EXERCISE INSTRUCTIONS - Set down all of the data again, character for character.

*** COLLECTED MATERIAL ***

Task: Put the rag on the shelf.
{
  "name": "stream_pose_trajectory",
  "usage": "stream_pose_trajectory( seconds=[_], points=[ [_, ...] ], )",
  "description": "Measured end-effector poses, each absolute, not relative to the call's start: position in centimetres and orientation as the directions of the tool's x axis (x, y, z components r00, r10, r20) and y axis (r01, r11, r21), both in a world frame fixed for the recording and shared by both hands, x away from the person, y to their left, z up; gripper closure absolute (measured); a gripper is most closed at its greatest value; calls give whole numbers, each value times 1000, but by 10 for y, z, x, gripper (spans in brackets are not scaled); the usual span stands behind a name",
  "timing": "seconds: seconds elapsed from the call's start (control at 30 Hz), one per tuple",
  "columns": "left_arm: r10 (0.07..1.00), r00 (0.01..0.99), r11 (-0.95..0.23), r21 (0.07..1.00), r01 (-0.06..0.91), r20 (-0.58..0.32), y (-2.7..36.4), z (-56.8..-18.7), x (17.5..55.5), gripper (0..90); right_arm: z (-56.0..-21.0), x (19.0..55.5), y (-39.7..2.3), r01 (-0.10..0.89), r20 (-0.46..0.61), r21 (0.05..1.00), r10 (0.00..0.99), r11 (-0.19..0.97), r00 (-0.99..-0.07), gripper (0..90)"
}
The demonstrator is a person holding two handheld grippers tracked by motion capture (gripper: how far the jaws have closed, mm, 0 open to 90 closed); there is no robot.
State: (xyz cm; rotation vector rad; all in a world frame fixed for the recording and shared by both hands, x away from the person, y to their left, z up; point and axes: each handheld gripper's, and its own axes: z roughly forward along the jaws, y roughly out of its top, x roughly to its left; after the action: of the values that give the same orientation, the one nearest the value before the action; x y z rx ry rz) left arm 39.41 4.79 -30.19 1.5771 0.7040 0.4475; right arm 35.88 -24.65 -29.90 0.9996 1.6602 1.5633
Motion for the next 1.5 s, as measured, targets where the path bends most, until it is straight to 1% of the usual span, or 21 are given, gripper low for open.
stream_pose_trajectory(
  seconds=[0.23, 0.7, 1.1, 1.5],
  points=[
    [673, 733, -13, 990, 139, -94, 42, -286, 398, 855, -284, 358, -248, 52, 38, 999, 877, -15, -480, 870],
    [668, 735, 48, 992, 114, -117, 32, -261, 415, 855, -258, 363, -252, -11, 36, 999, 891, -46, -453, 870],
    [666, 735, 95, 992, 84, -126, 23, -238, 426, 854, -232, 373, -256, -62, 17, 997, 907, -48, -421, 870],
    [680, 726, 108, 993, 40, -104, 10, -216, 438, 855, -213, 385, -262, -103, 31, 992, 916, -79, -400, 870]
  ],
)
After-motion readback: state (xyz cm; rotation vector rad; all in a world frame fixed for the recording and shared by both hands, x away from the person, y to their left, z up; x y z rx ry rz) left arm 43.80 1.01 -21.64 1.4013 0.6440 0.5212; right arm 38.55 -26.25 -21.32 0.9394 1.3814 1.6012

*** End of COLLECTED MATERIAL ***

ANSWER SECTION -
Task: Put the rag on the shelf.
{
  "name": "stream_pose_trajectory",
  "usage": "stream_pose_trajectory( seconds=[_], points=[ [_, ...] ], )",
  "description": "Measured end-effector poses, each absolute, not relative to the call's start: position in centimetres and orientation as the directions of the tool's x axis (x, y, z components r00, r10, r20) and y axis (r01, r11, r21), both in a world frame fixed for the recording and shared by both hands, x away from the person, y to their left, z up; gripper closure absolute (measured); a gripper is most closed at its greatest value; calls give whole numbers, each value times 1000, but by 10 for y, z, x, gripper (spans in brackets are not scaled); the usual span stands behind a name",
  "timing": "seconds: seconds elapsed from the call's start (control at 30 Hz), one per tuple",
  "columns": "left_arm: r10 (0.07..1.00), r00 (0.01..0.99), r11 (-0.95..0.23), r21 (0.07..1.00), r01 (-0.06..0.91), r20 (-0.58..0.32), y (-2.7..36.4), z (-56.8..-18.7), x (17.5..55.5), gripper (0..90); right_arm: z (-56.0..-21.0), x (19.0..55.5), y (-39.7..2.3), r01 (-0.10..0.89), r20 (-0.46..0.61), r21 (0.05..1.00), r10 (0.00..0.99), r11 (-0.19..0.97), r00 (-0.99..-0.07), gripper (0..90)"
}
The demonstrator is a person holding two handheld grippers tracked by motion capture (gripper: how far the jaws have closed, mm, 0 open to 90 closed); there is no robot.
State: (xyz cm; rotation vector rad; all in a world frame fixed for the recording and shared by both hands, x away from the person, y to their left, z up; point and axes: each handheld gripper's, and its own axes: z roughly forward along the jaws, y roughly out of its top, x roughly to its left; after the action: of the values that give the same orientation, the one nearest the value before the action; x y z rx ry rz) left arm 39.41 4.79 -30.19 1.5771 0.7040 0.4475; right arm 35.88 -24.65 -29.90 0.9996 1.6602 1.5633
Motion for the next 1.5 s, as measured, targets where the path bends most, until it is straight to 1% of the usual span, or 21 are given, gripper low for open.
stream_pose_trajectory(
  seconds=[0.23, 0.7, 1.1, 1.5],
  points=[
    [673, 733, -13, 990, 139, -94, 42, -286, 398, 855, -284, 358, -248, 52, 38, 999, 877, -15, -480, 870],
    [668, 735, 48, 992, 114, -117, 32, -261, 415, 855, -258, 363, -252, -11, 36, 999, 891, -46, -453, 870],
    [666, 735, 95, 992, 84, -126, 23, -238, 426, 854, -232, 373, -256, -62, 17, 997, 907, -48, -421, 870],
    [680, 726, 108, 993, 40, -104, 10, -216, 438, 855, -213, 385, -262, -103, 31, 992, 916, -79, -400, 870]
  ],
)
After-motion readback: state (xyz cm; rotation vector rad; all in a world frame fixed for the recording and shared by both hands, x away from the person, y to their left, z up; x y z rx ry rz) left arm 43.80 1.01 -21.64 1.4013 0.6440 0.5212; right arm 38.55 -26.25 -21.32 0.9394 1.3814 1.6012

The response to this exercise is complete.